Ses expériences ont mené à une percée décisive. En étudiant les myocytes cardiaques en culture, Mochly-Rosen et son équipe ont découvert que ces enzymes affectaient directement le rythme cardiaque et la réponse du cœur face à certaines maladies. Ce fut une avancée significative qui a permis de mieux comprendre le rôle critique des protéines kinases C dans le système cardiovasculaire. “Les myocytes cardiaques ont depuis lors occupé une place spéciale dans mon cœur”, confie-t-elle avec un sourire.
La danse des myocytes : Une synchronisation parfaite
En dehors du corps, les myocytes cardiaques sont loin d’être solitaires. Lorsqu’elles sont mises en culture, ces cellules ont tendance à chercher le contact avec leurs voisines. Une fois en contact, elles commencent à battre ensemble, comme si elles étaient connectées par un rythme commun. C’est cette synchronisation qui permet au cœur, lorsqu’il est intact, de battre en harmonie et de pomper le sang de manière efficace à travers les cavités du corps humain.
Cependant, contrairement à d’autres cellules qui se multiplient et remplissent rapidement leur espace, les myocytes cardiaques ne prospèrent pas dans l’encombrement. “Si elles sont trop confinées, elles perdent leur capacité à se contracter correctement”, explique Mochly-Rosen. Dans le corps, ces cellules sont ordonnées de manière linéaire, comme des briques dans un mur, permettant ainsi au cœur d’exercer une force mécanique dirigée, essentielle pour sa fonction de pompe.
Les ressorts de la vie
Observer les myocytes au microscope révèle un spectacle fascinant. À l’intérieur de ces cellules, des structures contractiles, que Mochly-Rosen compare à des ressorts, sont responsables des contractions et relâchements continus. Cette mécanique interne est essentielle non seulement pour le battement cardiaque mais aussi pour la communication énergétique à travers tout l’organisme.

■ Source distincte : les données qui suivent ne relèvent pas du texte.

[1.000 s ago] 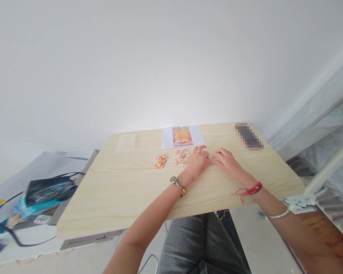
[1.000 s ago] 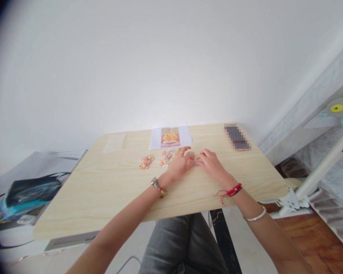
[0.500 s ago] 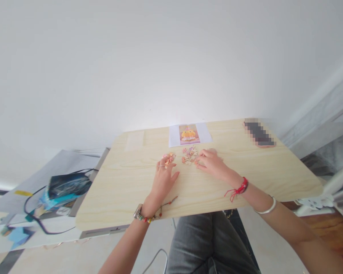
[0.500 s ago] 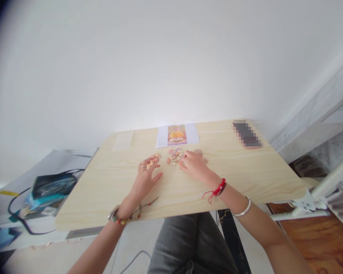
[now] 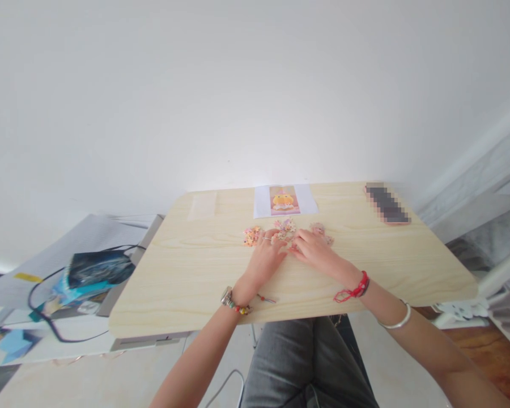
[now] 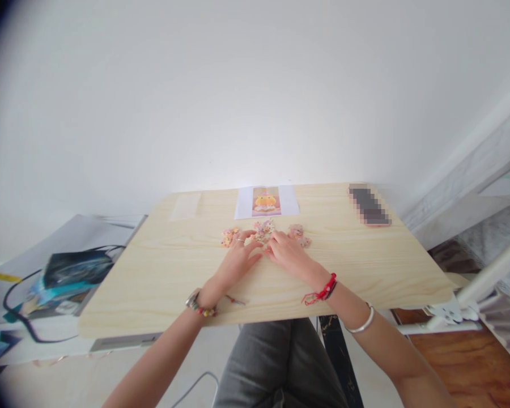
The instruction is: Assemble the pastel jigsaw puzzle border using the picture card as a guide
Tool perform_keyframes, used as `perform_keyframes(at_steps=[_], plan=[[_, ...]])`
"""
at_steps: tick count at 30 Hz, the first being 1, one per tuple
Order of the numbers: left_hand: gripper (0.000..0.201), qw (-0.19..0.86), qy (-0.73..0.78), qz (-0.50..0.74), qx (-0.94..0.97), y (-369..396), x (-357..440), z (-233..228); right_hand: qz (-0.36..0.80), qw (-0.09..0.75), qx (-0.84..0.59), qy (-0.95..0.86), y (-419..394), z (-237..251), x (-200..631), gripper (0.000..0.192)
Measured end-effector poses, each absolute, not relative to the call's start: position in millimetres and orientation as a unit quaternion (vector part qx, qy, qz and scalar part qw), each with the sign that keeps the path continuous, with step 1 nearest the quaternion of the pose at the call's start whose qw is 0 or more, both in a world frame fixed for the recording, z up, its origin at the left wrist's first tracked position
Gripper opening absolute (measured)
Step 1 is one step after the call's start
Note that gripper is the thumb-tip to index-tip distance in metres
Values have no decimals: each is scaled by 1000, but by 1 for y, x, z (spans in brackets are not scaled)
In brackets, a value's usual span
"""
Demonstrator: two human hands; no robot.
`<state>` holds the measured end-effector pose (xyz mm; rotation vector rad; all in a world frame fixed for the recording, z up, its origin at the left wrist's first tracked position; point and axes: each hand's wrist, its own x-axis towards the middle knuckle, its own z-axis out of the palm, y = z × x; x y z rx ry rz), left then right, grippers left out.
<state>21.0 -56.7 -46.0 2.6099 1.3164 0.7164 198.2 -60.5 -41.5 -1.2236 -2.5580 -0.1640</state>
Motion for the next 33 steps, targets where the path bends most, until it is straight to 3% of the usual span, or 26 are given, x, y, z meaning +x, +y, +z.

Parmi toutes les cellules du corps humain, les myocytes cardiaques sont, avec les neurones, les plus riches en mitochondries. Ces minuscules organelles, souvent qualifiées de “centrales énergétiques”, sont responsables de la production de l’énergie nécessaire aux cellules. Lorsqu’un myocyte se contracte, les ressorts internes compriment ces mitochondries, ce qui, d’une manière encore en cours d’étude, permet aux mitochondries de détecter et d’ajuster le rythme cardiaque en fonction des besoins du corps.
Un phénomène universel
La beauté du battement cardiaque ne se limite pas à l’homme. De la minuscule souris à l’immense baleine, tous les cœurs de mammifères partagent cette même organisation cellulaire. Un fait qui a profondément marqué Mochly-Rosen. “Qu’il s’agisse du cœur minuscule d’une souris ou du cœur gigantesque d’une baleine, la taille des myocytes reste relativement la même”, explique-t-elle avec émerveillement. Ce qui différencie ces cœurs est simplement le nombre de myocytes, plus nombreux chez les grands mammifères.
Cette découverte souligne l’universalité de la biologie. Quelle que soit l’échelle, du minuscule cœur d’une souris à l’énorme organe d’une baleine, ces cellules travaillent en harmonie pour assurer la même fonction vitale : maintenir le battement continu de la vie. Et grâce aux recherches de scientifiques comme Mochly-Rosen, nous comprenons un peu mieux comment ce mécanisme se met en place et comment, parfois, de simples cellules dans une boîte de Pétri peuvent révéler les secrets les plus profonds de notre existence.